Visualize a phylogenetic tree with ggtree
Phylogenetic trees are used to show evolutionary relationships among organisms. In infectious disease research, phylogenetic trees are usually built from pathogens’ protein sequences to show which pathogen is genetically closer to another, providing insights into the potential source of an outbreak.

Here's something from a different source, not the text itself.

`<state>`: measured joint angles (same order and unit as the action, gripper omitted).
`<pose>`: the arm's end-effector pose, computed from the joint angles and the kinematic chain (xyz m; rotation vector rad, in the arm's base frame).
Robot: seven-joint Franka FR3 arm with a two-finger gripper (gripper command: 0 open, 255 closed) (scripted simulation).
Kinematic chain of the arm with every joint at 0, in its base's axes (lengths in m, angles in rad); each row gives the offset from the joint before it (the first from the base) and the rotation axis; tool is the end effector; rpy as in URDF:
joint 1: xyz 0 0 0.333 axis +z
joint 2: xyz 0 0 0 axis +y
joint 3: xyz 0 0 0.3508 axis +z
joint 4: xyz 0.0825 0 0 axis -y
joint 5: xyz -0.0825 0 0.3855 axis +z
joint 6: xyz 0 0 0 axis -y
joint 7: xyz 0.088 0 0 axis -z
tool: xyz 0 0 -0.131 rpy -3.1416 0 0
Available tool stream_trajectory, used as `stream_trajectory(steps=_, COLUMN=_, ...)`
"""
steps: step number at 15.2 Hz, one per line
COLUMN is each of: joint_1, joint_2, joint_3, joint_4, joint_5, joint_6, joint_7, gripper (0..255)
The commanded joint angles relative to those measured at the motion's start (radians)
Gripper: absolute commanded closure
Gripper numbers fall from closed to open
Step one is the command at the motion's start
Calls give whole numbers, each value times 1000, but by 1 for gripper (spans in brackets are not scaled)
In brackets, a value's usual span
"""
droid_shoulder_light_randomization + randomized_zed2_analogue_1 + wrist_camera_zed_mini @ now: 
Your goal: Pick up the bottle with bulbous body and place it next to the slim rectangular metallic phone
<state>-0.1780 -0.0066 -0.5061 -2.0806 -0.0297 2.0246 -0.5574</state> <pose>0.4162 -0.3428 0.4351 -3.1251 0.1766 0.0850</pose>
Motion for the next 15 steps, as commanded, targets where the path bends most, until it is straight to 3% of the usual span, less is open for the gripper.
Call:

Trees consist of nodes and branches:
- External nodes (green circles) represent organisms sampled and sequenced e.g. viruses
- Internal nodes (blue circles) represent hypothetical ancestors for the sequenced organisms
- The root (red circle) is the common ancestor of all species in the tree
- Horizontal lines are branches and represent evolutionary changes (gray number) measured in a unit of time or genetic divergence
- The bar at the bottom provides the scale of these branch lengths

There are many methods and tools to create phylogenetic trees (Phylip, PAUP+, MrBayes) and there are many file formats to store phylogenetic trees. The Newick format is the standard for most software in evolutionary biology and is also supported by the ggtree package.
Import the tree
The package treeio supports various tree formats (see overview). You can use read.tree() or read.newick() to import .nwk files.
library(ggtree)
library(treeio)
nwk <- read.tree("Rdata/tree.nwk")
The file in converted into a list upon import.
Visualize the tree
Trees are generated using ggtree(), that uses this list as input. To facilitate tree visualization, the ggtree package provides several layers, e.g.
- geom_treescale() for adding a legend of tree branch scale (genetic distance, divergence time)
- geom_tiplab() to add labels to the external nodes
See overview of all these layers.
ggtree(nwk) + geom_treescale(x=0) + geom_tiplab()
The x argument sets the vertical position of the scale.